CreateComputeInstance() shows “Not Supported”

Question

CreateComputeInstance() shows “Not Supported”

ytaoeer opened this issue a year ago · comments

go ： 1.18
go-nvml v0.12.0-1
the code is below

gpu instance can be created and using command line, i can create gi and ci.

ytaoer · Answer 1 · Sun Jul 09 2023 09:38:20 GMT+0800 (China Standard Time)

NVIDIA-SMI 535.54.03
Driver Version: 535.54.03
CUDA Version: 12.2
NVIDIA A100-PCIE-40GB

Evan Lezar · Answer 2 · Mon Jul 10 2023 17:33:37 GMT+0800 (China Standard Time)

gpu instance can be created and using command line, i can create gi and ci.

Which commands (I assume nvidia-smi) do you use?

ytaoer · Answer 3 · Mon Jul 10 2023 18:43:32 GMT+0800 (China Standard Time)

yes, "sudo nvidia-smi mig -i 0 -cgi 19 -C",i can create gi and ci；
but by using nvml go lib, i can just create gi, when using CreateComputeInstance() to create ci, it fail

Evan Lezar · Answer 4 · Mon Jul 10 2023 19:57:48 GMT+0800 (China Standard Time)

Just as a sanity check.
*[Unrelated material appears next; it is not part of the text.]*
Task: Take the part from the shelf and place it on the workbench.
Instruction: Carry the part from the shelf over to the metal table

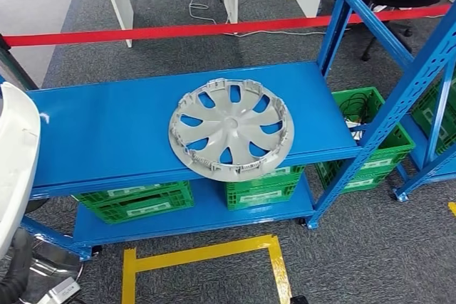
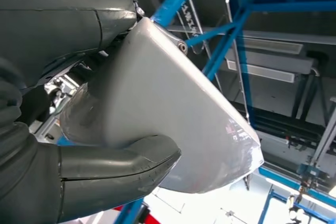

Do you have multiple A100 devices available? In the example you show above you access a device with index 1 wherease the nvidia-smi command accesses device 0.

For what it's worth, we use the following flow to create a compute instance:

gi, ret = device.CreateGpuInstance(&giProfileInfo)
if ret != nvml.SUCCESS {
	return fmt.Errorf("error creating GPU instance: %v", ret)
}

ciProfileInfo, ret := gi.GetComputeInstanceProfileInfo(0, 0)
if ret != nvml.SUCCESS {
	return fmt.Errorf("error getting Compute instance profile info for: %v", ret)
}

_, ret = gi.CreateComputeInstance(&ciProfileInfo)
if ret != nvml.SUCCESS {
	return fmt.Errorf("error creating Compute instance: %v", ret)
}

in some of our toolking. Note the call to GetComputeInstanceProfileInfo. I believe you can use 0 for both

ytaoer · Answer 5 · Mon Jul 10 2023 20:27:19 GMT+0800 (China Standard Time)

yes，this node has 4 a100.i will try GetComputeInstanceProfileInfo to create ci profileinfo. thanks

ytaoer · Answer 6 · Mon Jul 10 2023 21:46:58 GMT+0800 (China Standard Time)

Just as a sanity check. Do you have multiple A100 devices available? In the example you show above you access a device with index 1 wherease the nvidia-smi command accesses device 0.

For what it's worth, we use the following flow to create a compute instance:
gi, ret = device.CreateGpuInstance(&giProfileInfo)
if ret != nvml.SUCCESS {
	return fmt.Errorf("error creating GPU instance: %v", ret)
}

ciProfileInfo, ret := gi.GetComputeInstanceProfileInfo(0, 0)
if ret != nvml.SUCCESS {
	return fmt.Errorf("error getting Compute instance profile info for: %v", ret)
}

_, ret = gi.CreateComputeInstance(&ciProfileInfo)
if ret != nvml.SUCCESS {
	return fmt.Errorf("error creating Compute instance: %v", ret)
}
in some of our toolking. Note the call to GetComputeInstanceProfileInfo. I believe you can use 0 for both

it works. thank you very much. so i guess the problem is creating ComputeInstanceProfileInfo by myself. but according to the source code, the go lib only pass ComputeInstanceProfileInfo.Id to the nvml.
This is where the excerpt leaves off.